This paper presents a solution for achieving crisp interactive response in resource-intensive applications on resource-poor wearable hardware. The approach is based on multi-fidelity computation supported by predictive resource management. The system automatically makes runtime fidelity decisions on the applications' behalf, freeing programmers from this burden. It exploits history-based prediction of application resource usage to improve performance.
The system, called Odyssey, is implemented on top of the Odyssey framework, which originally supported the concept of fidelity for stored data. This work extends that concept to the broader notion of computational fidelity and demonstrates its applicability to a new class of applications. The system's design is based on the notion of an operation, which is the smallest user-visible unit of execution. Each operation corresponds to one multi-fidelity computation, with fidelity metrics settable at operation start.
Odyssey performs five predictive mappings to determine the optimal fidelity value for an operation. These mappings include predicting operation latency, resource demand, and user satisfaction or utility. The system's performance is evaluated using four applications, with results showing a 60% reduction in mean latency and a 30% reduction in the coefficient of variation for one application. The system also shows that history-based prediction of resource demand is feasible, accurate, and necessary for this improvement.
The system's design rationale includes three fundamentally different approaches to coping with situations where application resource demand exceeds supply. The first approach is to prevent such situations by using QoS-based resource reservations. The second approach is to acquire additional resources through remote execution. The third approach is to reduce resource demand through multi-fidelity computation.
The system's interface and implementation include a programming interface based on the notion of an operation. The system's architecture includes supply predictors, performance predictors, a solver, demand monitors, and a logger. The system's performance is evaluated using a benchmark of two applications: GLVU and Radiator. The results show that the system can significantly reduce mean latency and variability in latency for interactive applications.
The system's costs and overheads include porting costs and runtime overheads.

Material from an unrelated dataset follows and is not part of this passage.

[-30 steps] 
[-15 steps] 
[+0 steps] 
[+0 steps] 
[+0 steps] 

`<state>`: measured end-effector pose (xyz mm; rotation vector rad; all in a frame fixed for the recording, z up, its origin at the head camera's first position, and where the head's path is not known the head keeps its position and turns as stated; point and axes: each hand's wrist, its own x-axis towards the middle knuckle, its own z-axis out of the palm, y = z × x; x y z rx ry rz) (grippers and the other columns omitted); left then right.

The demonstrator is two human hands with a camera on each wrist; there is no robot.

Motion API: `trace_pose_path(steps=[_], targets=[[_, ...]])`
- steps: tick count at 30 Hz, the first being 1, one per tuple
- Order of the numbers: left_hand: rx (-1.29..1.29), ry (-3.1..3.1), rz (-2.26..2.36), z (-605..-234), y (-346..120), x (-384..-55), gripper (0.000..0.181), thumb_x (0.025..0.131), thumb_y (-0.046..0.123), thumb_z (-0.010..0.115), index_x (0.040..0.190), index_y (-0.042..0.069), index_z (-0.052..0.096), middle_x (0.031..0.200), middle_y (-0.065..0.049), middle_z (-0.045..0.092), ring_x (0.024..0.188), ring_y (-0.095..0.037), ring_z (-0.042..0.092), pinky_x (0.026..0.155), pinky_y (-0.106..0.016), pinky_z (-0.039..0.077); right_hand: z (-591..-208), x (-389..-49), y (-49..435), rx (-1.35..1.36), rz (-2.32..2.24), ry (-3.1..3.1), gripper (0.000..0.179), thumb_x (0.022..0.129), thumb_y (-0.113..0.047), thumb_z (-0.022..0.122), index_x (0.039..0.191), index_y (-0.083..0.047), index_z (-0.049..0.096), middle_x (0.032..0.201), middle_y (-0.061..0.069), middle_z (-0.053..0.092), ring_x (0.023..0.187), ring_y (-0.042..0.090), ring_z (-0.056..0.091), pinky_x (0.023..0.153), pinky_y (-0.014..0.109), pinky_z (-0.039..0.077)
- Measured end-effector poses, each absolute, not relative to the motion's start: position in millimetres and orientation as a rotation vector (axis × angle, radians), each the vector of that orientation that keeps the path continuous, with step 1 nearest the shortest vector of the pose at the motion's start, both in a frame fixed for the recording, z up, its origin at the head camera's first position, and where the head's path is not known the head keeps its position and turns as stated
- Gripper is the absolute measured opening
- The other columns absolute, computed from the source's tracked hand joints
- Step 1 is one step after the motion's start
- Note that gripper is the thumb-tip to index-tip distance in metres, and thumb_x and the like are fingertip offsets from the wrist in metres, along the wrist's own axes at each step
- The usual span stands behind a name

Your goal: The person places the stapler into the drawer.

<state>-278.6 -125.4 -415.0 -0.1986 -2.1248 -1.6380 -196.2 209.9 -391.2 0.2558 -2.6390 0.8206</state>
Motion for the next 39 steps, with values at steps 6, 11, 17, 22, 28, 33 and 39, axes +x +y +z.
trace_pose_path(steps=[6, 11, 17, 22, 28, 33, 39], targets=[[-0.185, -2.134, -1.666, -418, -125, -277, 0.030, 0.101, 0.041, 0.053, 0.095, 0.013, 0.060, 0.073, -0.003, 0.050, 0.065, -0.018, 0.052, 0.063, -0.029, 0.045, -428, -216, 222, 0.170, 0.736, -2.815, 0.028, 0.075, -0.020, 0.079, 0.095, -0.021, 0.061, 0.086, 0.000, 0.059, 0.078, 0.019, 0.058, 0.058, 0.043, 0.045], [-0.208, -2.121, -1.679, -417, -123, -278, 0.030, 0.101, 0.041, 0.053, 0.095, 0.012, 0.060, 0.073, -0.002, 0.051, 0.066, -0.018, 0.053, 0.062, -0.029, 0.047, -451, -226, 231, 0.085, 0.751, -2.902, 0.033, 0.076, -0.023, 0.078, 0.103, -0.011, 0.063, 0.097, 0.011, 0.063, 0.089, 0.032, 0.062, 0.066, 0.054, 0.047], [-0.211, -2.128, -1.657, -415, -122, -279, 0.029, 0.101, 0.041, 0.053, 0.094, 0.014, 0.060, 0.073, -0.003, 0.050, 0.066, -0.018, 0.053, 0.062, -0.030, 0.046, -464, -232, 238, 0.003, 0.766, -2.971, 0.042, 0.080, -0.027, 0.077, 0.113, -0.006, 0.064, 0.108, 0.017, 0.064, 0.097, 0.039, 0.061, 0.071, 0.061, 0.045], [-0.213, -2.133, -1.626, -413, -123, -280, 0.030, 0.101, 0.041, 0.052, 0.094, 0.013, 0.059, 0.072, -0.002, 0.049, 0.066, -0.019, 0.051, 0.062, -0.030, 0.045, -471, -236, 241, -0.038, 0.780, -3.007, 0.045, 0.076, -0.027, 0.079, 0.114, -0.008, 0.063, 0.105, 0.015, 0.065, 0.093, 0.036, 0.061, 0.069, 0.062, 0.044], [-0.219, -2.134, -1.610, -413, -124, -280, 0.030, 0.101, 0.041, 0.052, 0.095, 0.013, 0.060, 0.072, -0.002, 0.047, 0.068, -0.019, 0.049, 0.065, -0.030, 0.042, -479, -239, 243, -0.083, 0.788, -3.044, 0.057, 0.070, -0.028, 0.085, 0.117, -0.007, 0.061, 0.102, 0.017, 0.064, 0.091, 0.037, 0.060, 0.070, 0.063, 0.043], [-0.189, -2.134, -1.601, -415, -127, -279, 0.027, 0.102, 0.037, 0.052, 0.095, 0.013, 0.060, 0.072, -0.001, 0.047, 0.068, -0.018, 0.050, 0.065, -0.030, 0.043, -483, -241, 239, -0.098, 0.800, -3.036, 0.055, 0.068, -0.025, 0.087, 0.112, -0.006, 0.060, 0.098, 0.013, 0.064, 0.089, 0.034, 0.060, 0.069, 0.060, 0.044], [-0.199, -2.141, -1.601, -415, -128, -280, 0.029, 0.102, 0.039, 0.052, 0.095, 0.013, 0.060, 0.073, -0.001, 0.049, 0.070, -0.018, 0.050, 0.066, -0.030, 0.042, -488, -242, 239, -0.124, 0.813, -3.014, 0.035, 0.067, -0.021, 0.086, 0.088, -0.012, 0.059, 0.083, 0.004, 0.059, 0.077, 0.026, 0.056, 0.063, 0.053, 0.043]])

The system's porting costs are modest, involving 500–1000 additional lines of code per application. The system's runtime overheads are around 20 ms, which is acceptable for applications with a 1 s latency bound but unacceptable for applications with a 100 ms latency bound.
The system's related work includes previous work on fidelity adaptation, QoS-based reservations, and remote execution. The system's approach is different from traditional models of adaptation by using a predictive rather than a feedback-driven approach. The system's approach is also different from previous work on resource prediction by using history-based prediction to model resource demand as a function of fidelity in adaptive applications. The system is the first to use history-based prediction to model resource demand as a function of fidelity in adaptive applications.This paper presents a solution for achieving crisp interactive response in resource-intensive applications on resource-poor wearable hardware. The approach is based on multi-fidelity computation supported by predictive resource management. The system automatically makes runtime fidelity decisions on the applications' behalf, freeing programmers from this burden. It exploits history-based prediction of application resource usage to improve performance.
The system, called Odyssey, is implemented on top of the Odyssey framework, which originally supported the concept of fidelity for stored data. This work extends that concept to the broader notion of computational fidelity and demonstrates its applicability to a new class of applications. The system's design is based on the notion of an operation, which is the smallest user-visible unit of execution. Each operation corresponds to one multi-fidelity computation, with fidelity metrics settable at operation start.
Odyssey performs five predictive mappings to determine the optimal fidelity value for an operation. These mappings include predicting operation latency, resource demand, and user satisfaction or utility. The system's performance is evaluated using four applications, with results showing a 60% reduction in mean latency and a 30% reduction in the coefficient of variation for one application. The system also shows that history-based prediction of resource demand is feasible, accurate, and necessary for this improvement.
The system's design rationale includes three fundamentally different approaches to coping with situations where application resource demand exceeds supply. The first approach is to prevent such situations by using QoS-based resource reservations. The second approach is to acquire additional resources through remote execution. The third approach is to reduce resource demand through multi-fidelity computation.
The system's interface and implementation include a programming interface based on the notion of an operation. The system's architecture includes supply predictors, performance predictors, a solver, demand monitors, and a logger. The system's performance is evaluated using a benchmark of two applications: GLVU and Radiator. The results show that the system can significantly reduce mean latency and variability in latency for interactive applications.
The system's costs and overheads include porting costs and runtime overheads. The system's porting costs are modest, involving 500–1000 additional lines of code per application. The system's runtime overheads are around 20 ms, which is acceptable for applications with a 1 s latency bound but unacceptable for applications with a 100 ms latency bound.
The system's related work includes previous work on fidelity adaptation, QoS-based reservations, and remote execution. The system's approach is different from traditional models of adaptation by using a predictive rather than a feedback-driven approach. The system's approach is also different from previous work on resource prediction by using history-based prediction to model resource demand as a function of fidelity in adaptive applications. The system is the first to use history-based prediction to model resource demand as a function of fidelity in adaptive applications.